What is required: Find the lines in these entries that include the word "robot" and state how many there are, with no other words.

(Extracted records)

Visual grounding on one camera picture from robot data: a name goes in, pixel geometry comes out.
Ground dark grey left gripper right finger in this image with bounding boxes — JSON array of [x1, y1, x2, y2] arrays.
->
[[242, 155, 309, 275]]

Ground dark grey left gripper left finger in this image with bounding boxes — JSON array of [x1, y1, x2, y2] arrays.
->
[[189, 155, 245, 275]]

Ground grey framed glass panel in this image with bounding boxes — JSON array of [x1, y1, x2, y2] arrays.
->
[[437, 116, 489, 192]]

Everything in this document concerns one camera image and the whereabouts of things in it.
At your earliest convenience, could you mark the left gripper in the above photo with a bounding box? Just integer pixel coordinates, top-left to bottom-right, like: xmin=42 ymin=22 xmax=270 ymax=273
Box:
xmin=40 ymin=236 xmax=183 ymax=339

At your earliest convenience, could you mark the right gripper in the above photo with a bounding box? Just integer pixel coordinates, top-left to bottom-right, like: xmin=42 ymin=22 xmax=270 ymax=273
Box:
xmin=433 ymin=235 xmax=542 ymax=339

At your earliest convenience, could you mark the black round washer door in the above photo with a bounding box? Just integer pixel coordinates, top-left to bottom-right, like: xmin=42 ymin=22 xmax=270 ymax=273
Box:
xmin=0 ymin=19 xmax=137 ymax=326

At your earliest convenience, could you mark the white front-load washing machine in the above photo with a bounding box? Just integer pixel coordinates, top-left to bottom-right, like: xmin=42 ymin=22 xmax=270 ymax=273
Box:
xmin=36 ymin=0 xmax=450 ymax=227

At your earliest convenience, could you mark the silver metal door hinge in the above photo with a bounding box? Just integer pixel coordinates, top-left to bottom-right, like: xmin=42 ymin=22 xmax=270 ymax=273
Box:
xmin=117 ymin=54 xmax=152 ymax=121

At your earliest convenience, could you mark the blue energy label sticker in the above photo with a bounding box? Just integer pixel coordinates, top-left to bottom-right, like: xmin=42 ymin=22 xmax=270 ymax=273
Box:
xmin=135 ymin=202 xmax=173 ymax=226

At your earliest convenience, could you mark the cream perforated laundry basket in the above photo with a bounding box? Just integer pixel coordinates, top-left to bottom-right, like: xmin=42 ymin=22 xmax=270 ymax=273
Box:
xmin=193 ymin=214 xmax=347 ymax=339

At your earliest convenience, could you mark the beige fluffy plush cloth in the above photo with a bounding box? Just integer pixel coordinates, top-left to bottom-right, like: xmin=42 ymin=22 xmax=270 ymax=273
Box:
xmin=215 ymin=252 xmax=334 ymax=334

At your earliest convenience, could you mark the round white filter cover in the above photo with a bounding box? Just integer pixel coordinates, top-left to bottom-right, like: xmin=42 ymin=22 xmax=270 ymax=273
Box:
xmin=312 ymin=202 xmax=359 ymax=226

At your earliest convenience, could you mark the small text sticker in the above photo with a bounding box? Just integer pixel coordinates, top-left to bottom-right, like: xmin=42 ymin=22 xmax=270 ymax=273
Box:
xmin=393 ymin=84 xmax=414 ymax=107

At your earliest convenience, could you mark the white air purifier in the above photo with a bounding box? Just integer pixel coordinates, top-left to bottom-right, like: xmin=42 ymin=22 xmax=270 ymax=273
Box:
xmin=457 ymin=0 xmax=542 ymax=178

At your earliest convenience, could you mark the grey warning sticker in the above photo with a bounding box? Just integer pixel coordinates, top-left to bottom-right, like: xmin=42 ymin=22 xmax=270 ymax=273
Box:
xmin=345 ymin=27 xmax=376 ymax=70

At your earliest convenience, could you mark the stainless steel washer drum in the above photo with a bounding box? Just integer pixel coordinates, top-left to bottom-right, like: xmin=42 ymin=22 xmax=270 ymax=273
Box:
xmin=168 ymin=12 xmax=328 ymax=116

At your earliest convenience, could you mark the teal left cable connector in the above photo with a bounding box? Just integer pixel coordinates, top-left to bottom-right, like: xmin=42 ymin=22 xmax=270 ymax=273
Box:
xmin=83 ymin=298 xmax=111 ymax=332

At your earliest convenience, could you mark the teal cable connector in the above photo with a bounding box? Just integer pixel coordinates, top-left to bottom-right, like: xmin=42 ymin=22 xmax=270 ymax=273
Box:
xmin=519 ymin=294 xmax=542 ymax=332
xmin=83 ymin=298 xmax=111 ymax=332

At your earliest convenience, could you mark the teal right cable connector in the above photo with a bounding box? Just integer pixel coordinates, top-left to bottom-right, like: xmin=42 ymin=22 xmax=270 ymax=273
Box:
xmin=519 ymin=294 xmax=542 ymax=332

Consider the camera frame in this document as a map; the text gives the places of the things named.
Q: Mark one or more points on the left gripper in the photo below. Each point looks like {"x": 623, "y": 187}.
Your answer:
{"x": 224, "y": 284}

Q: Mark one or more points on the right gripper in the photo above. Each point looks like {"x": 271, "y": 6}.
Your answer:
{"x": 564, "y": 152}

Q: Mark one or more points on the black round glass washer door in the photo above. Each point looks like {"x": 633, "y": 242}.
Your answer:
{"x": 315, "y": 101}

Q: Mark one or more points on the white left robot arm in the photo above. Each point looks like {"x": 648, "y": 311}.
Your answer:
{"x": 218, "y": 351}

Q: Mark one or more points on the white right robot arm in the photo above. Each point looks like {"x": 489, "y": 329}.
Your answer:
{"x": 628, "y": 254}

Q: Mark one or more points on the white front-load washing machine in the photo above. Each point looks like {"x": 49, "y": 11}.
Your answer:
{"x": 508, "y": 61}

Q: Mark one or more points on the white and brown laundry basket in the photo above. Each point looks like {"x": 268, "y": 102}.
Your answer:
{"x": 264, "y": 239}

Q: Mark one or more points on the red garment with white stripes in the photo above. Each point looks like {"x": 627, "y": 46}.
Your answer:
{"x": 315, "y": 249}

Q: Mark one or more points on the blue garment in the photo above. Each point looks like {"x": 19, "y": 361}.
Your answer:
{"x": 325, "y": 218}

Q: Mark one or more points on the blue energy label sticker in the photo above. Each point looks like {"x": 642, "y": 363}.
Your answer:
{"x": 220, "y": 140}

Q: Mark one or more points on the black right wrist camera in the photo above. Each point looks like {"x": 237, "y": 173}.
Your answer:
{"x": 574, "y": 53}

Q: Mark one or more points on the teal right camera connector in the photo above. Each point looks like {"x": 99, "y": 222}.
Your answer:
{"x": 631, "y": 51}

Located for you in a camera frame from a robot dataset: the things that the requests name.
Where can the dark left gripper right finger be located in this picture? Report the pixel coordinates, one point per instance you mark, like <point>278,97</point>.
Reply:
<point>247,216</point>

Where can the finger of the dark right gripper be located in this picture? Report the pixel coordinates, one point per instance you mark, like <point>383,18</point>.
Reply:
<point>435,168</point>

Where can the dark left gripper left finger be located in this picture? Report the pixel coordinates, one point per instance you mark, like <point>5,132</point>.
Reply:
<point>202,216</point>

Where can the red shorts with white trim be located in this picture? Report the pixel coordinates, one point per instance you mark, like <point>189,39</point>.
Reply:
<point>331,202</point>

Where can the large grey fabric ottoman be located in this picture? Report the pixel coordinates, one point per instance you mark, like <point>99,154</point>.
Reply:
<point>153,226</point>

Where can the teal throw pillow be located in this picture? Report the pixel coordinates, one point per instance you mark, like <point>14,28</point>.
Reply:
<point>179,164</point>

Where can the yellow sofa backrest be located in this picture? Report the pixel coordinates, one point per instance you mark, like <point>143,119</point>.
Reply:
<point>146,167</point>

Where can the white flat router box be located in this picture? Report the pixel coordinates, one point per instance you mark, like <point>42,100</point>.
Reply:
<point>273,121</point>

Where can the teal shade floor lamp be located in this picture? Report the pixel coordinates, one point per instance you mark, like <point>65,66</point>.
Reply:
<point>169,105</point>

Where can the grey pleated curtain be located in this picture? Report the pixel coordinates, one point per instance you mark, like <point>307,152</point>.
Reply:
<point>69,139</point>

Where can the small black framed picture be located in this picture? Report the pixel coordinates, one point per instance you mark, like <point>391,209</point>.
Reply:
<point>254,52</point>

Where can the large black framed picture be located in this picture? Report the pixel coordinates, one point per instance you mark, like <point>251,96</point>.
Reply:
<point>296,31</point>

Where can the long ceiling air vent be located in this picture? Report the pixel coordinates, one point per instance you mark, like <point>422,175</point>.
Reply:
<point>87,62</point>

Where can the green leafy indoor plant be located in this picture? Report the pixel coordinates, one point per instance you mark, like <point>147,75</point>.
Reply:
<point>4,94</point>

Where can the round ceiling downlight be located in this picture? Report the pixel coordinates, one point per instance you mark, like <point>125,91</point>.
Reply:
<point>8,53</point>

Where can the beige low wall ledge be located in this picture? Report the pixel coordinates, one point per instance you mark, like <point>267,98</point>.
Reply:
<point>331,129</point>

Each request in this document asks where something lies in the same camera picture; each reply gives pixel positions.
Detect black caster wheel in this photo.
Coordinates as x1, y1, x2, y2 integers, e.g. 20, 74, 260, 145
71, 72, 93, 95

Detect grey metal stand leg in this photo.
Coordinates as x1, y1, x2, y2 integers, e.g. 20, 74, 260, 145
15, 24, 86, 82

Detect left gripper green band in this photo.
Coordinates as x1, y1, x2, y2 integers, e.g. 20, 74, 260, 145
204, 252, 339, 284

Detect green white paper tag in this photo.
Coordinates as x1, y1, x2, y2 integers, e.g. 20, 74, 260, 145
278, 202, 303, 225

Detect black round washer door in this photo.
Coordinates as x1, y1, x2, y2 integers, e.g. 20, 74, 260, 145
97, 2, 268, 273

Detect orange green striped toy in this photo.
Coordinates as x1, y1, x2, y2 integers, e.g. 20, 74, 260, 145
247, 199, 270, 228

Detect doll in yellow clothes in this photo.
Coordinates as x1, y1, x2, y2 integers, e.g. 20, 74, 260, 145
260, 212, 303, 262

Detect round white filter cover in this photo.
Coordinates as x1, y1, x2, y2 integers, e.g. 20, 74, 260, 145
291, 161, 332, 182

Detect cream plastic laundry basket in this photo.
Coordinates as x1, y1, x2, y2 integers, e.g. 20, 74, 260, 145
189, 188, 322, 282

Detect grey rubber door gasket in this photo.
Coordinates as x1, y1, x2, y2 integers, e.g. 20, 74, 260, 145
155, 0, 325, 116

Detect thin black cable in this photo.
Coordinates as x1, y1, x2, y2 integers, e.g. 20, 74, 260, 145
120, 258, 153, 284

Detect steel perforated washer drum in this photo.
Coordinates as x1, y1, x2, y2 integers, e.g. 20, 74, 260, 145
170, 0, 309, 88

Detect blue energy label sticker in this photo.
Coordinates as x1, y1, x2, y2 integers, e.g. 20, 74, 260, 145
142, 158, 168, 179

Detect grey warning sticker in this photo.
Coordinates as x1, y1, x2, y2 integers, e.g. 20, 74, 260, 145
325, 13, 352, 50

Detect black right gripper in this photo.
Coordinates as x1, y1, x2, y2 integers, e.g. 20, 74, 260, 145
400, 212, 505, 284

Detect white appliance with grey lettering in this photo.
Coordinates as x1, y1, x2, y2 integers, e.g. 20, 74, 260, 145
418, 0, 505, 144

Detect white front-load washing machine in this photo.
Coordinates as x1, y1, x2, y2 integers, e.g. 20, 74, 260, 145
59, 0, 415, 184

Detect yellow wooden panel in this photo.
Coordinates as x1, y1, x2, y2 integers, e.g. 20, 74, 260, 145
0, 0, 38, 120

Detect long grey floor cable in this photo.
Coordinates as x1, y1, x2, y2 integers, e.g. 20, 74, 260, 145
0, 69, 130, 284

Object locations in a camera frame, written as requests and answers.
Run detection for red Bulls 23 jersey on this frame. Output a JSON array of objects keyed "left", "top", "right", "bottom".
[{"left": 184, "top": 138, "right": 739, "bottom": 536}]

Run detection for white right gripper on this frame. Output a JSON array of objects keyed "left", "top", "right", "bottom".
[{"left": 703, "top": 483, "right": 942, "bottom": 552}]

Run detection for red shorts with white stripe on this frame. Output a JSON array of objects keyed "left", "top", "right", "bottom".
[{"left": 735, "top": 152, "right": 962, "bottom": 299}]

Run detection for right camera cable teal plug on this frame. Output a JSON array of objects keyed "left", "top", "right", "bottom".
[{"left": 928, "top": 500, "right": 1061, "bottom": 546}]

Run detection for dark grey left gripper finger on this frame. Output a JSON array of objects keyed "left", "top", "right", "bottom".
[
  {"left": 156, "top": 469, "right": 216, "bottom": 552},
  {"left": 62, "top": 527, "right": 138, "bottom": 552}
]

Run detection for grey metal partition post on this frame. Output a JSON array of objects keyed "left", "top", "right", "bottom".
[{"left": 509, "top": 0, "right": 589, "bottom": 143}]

Answer section: 4